第6章 見合い?
「なあ、メイリーよ。いい加減はっきりさせようじゃねえか。お前がそんな顔してんのも、俺の見合い話聞いてヘソ曲げてんのも、理由は全部一緒だろ」
「なに、を・・・・・・」
バカな事言ってんですかと。
そんな顔ってどんな顔ですかと。
冷めた目を向けてやりたいのに。
「俺は割と冗談も言うが、遊び半分の冗談で生徒に手を出そうとは思わねえ」
「・・・・・・」
「お前は違うのか。
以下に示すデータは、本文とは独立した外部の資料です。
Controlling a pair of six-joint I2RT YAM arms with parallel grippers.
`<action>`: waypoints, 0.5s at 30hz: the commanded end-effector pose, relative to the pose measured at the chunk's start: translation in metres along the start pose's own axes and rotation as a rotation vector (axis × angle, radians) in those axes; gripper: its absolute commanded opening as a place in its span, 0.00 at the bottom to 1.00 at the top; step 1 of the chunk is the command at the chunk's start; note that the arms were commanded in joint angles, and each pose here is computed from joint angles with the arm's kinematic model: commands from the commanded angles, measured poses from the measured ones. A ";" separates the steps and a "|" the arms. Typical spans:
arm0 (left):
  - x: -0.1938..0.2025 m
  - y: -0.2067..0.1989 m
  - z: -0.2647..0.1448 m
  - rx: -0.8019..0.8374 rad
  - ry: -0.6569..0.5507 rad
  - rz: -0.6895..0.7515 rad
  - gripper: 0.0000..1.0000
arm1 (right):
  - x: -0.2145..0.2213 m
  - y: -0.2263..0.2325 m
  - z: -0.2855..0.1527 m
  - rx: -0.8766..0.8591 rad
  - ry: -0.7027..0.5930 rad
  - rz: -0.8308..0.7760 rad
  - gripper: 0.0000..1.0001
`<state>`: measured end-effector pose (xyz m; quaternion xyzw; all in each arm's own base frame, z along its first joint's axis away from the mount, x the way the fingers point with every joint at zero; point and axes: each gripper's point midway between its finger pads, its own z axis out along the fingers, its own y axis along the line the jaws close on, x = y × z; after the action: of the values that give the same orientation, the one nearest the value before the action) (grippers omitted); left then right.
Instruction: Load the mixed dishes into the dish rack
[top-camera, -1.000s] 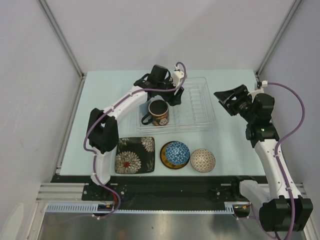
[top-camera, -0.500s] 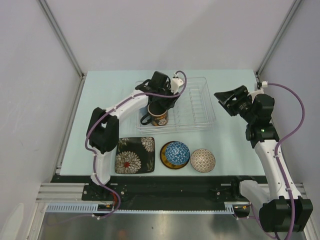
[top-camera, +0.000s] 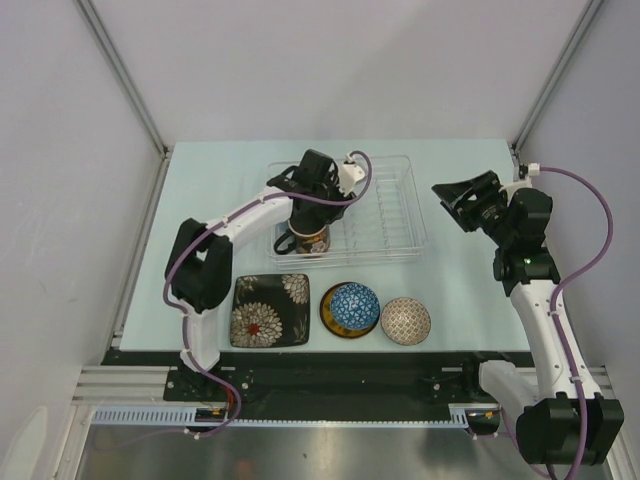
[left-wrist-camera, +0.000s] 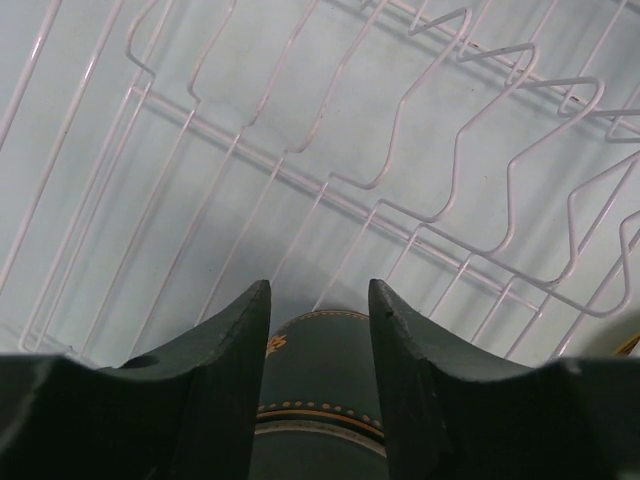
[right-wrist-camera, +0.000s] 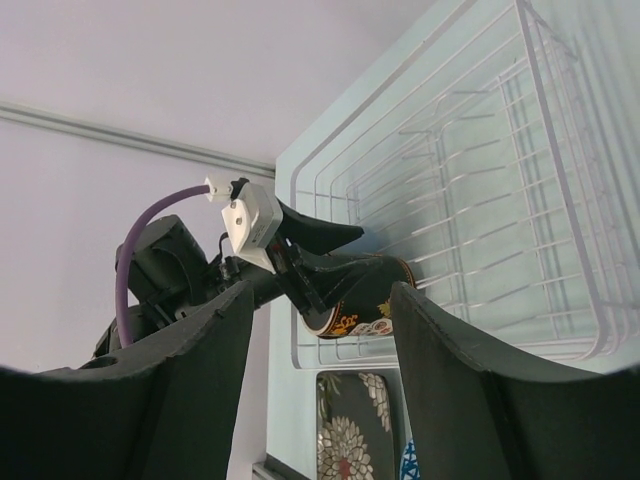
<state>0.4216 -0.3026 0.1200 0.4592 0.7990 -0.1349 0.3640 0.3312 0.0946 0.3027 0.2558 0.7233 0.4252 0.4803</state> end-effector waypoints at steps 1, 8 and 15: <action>0.009 0.004 -0.021 -0.030 0.040 0.020 0.44 | -0.004 0.008 -0.005 -0.028 -0.019 -0.012 0.62; 0.006 0.000 -0.035 -0.028 0.025 0.012 0.36 | -0.001 0.000 -0.006 0.004 -0.011 -0.033 0.63; -0.008 0.007 -0.057 -0.094 -0.033 0.005 0.98 | 0.021 -0.007 -0.018 0.044 0.051 -0.141 0.67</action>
<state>0.4027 -0.2819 0.1235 0.4615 0.8055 -0.1161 0.3532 0.3237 0.0934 0.2889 0.2505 0.7437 0.4008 0.4727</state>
冗談で教師に抱かれるシュミなんてないだろ」
髪を梳く、その手つき。
見下ろしてくる目も投げてくる言葉もぶっきらぼうなものでしかないのに、この人の手はいつだって優しく私を迎え入れてくれる。
ほだされる。
居心地のいい場所と、安全でしかない先生の腕の中。
それを私に与える代わりに、この人は私の回りに存在する全ての壁を解放させていた。
この人の傍にいれば私は自由でいられるけど、壁が壊れてしまったせいで悪い大人を防ぐ手立てはすでにない。
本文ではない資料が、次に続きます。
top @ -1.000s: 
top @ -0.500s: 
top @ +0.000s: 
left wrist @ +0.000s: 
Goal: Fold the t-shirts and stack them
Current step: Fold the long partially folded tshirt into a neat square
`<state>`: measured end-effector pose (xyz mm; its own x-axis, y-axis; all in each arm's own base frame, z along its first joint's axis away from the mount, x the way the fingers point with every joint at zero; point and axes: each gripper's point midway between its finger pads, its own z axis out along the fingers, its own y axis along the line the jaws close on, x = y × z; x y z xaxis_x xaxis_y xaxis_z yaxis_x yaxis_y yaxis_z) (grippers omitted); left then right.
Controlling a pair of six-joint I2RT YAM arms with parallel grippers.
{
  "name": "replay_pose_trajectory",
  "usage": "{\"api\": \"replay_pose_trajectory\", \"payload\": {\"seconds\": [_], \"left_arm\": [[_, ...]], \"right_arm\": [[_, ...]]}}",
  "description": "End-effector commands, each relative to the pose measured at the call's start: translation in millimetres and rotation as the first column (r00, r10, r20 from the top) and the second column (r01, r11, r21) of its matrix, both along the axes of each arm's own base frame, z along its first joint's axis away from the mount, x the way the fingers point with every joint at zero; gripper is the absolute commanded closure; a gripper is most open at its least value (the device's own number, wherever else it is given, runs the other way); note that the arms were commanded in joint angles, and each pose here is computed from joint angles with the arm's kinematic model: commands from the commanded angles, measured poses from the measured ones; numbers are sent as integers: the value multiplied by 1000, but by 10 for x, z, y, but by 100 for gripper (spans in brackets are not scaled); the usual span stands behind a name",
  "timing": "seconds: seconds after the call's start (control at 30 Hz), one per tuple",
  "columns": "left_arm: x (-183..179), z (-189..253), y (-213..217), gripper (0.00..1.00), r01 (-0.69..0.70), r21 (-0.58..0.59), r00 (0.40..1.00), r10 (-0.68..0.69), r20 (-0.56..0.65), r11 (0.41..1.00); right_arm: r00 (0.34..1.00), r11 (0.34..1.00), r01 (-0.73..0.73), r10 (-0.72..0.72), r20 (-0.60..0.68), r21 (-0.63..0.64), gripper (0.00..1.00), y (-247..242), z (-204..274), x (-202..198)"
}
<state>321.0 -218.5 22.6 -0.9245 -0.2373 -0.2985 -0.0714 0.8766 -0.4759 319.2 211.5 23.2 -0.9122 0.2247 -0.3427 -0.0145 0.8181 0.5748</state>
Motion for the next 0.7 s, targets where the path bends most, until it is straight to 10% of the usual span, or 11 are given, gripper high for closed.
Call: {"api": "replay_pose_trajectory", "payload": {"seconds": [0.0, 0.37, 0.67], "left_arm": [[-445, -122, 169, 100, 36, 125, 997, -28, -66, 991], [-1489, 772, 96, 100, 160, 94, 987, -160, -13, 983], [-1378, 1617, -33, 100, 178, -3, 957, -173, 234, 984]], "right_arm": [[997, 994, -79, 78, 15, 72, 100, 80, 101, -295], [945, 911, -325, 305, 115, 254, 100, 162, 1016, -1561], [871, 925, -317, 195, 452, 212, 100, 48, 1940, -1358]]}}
私の上から退いて、パンパンと自分のズボンを払う先生を呆然と眺め上げた。
いつまでも呆けている私を見下ろした先生は微かに笑い、その勝ち誇ったかのような表情には若干イラッと来るが惚れ惚れする美形には負ける。
悔しいけど。
手を差し出されて素直に従った。
上げた腕を掴んで引き起こされ、小さな子供にするように私の服に付いた埃も先生の手がパンパンと落としていく。